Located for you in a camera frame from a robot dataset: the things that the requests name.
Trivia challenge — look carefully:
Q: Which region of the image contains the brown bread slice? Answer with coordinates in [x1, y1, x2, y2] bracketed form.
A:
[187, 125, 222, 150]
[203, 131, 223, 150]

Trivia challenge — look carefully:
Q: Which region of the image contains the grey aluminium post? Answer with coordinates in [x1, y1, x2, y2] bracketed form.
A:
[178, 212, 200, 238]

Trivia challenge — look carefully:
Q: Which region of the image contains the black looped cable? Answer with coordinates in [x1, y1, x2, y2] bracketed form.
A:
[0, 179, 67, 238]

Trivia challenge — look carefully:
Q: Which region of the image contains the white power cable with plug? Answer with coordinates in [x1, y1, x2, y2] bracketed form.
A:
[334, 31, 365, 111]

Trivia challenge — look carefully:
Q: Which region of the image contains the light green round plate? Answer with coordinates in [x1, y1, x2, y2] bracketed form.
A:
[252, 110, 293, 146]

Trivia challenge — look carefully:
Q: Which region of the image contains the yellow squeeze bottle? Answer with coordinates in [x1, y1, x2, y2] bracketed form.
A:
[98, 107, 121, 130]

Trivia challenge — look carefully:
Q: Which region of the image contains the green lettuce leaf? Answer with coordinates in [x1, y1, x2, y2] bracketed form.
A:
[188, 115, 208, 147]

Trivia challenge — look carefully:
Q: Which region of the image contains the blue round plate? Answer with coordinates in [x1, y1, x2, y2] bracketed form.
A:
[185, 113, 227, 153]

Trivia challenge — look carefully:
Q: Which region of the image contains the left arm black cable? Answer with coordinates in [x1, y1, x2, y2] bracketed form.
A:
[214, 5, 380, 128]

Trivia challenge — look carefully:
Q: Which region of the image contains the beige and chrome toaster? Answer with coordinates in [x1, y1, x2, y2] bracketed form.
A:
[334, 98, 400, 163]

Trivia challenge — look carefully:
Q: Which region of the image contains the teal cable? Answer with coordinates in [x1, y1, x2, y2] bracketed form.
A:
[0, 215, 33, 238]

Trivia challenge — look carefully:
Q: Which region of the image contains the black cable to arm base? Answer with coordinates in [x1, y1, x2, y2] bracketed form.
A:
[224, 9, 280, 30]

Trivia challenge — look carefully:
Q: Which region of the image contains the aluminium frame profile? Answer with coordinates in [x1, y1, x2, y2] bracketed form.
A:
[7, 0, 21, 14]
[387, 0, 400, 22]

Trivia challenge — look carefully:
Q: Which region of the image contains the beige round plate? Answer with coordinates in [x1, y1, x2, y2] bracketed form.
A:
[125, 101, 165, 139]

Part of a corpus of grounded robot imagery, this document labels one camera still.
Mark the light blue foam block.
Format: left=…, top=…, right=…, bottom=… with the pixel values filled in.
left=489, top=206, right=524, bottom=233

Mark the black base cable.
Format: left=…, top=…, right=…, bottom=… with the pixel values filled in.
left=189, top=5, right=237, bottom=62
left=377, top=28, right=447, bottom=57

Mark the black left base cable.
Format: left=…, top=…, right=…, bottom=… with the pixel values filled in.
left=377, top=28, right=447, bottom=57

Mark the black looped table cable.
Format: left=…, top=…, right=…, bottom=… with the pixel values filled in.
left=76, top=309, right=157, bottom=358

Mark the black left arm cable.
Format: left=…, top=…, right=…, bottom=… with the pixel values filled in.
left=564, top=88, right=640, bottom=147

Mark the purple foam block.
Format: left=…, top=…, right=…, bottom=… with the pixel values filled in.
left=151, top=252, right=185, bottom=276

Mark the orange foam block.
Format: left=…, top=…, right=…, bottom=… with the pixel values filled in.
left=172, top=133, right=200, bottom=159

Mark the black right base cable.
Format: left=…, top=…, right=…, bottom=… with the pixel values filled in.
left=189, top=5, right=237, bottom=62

__Assignment__
Among the records, find all lines that include the string "looped" and return them.

__Task solution__
Q: Which region of the image contains the black looped cable? Answer with coordinates in [x1, y1, x2, y2] bracketed form.
Mark the black looped table cable.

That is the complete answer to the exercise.